From: Andrea Arcangeli <andrea@suse.de>
To: Ken Brownfield <brownfld@irridia.com>
Cc: lkml <linux-kernel@vger.kernel.org>, Andrew Morton <andrewm@uow.edu.au>
Subject: Re: 2.4.16 & OOM killer screw up (fwd)
Date: Wed, 12 Dec 2001 23:30:53 +0100 [thread overview]
Message-ID: <20011212233053.R4801@athlon.random> (raw)

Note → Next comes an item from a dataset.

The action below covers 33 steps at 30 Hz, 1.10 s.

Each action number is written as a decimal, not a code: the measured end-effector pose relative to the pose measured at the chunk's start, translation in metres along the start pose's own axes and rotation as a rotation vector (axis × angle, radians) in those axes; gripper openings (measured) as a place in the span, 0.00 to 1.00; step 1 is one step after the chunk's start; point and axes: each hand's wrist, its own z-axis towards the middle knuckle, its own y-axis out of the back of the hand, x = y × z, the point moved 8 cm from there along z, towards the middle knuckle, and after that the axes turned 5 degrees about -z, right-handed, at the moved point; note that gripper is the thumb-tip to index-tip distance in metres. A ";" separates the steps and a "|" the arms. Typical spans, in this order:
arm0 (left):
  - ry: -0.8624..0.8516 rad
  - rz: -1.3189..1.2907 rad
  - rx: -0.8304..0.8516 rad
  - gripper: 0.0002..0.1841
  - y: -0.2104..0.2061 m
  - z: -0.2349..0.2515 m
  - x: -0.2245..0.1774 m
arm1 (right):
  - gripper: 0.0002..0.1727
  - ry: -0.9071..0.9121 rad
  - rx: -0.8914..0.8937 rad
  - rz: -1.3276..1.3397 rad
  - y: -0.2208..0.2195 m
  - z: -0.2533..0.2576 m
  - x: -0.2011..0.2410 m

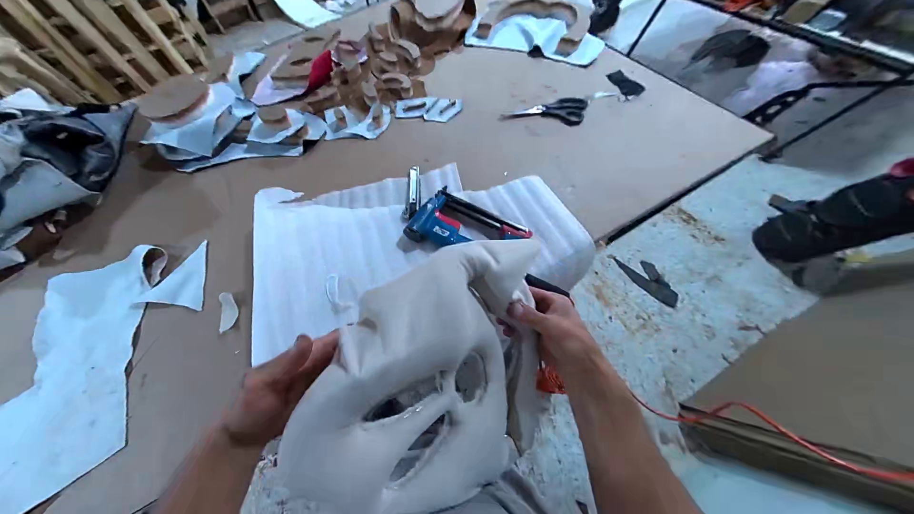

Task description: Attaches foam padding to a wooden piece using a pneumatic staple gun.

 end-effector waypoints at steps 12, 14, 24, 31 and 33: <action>-0.052 0.408 0.106 0.09 0.058 0.055 -0.031 | 0.21 0.262 -0.355 -0.232 -0.063 0.001 -0.025; -0.033 0.378 0.273 0.08 0.055 0.055 -0.023 | 0.20 0.337 -0.432 -0.278 -0.073 -0.014 -0.038; 0.120 -0.049 0.156 0.13 0.064 0.074 0.023 | 0.23 0.417 -0.816 -0.711 -0.097 -0.037 -0.046; 0.288 -0.187 0.023 0.18 0.066 0.081 0.038 | 0.27 1.075 -0.280 -0.984 -0.227 -0.102 -0.039; 0.332 -0.207 -0.035 0.18 0.069 0.080 0.042 | 0.33 1.111 -0.201 -1.090 -0.246 -0.096 -0.052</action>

In-Reply-To: <Pine.LNX.4.21.0112101705281.25362-100000@freak.distro.conectiva> <20011211014346.C4801@athlon.random> <20011212160551.A24992@asooo.flowerfire.com>
In-Reply-To: <20011212160551.A24992@asooo.flowerfire.com>; from brownfld@irridia.com on Wed, Dec 12, 2001 at 04:05:51PM -0600
On Wed, Dec 12, 2001 at 04:05:51PM -0600, Ken Brownfield wrote:
> On Tue, Dec 11, 2001 at 01:43:46AM +0100, Andrea Arcangeli wrote:
> | On Mon, Dec 10, 2001 at 05:08:44PM -0200, Marcelo Tosatti wrote:
> | > Andrea,
> | > Could you please start looking at any 2.4 VM issues which show up ?
> |
> | well, as far I can tell no VM bug should be present in my latest -aa, so
> | I think I'm finished. At the very least I know people is using 2.4.15aa1
> | and 2.4.17pre1aa1 in production on multigigabyte boxes under heavy VM
> | load and I didn't got any bugreport back yet.
> [...]
>
> I look forward to this stuff. 2.4 mainline falls down reliably and
> completely when running updatedb on systems with a large number of used
> inodes. Linus' VM/mmap patch helped a ton, but between general VM
> issues and the i/dcache bloat I'm hoping that I won't have to redirect
> my irritated users' ire into a karma pool to get these changes merged
> into mainline where all of the knowledgeable folks here can beat out the
> details.
>
> I do think that the vast majority of users don't see this issue on
> small-ish UP desktops. But I'm about to buy >100 SMP systems for
> production expansion which will most likely be effected by this issue.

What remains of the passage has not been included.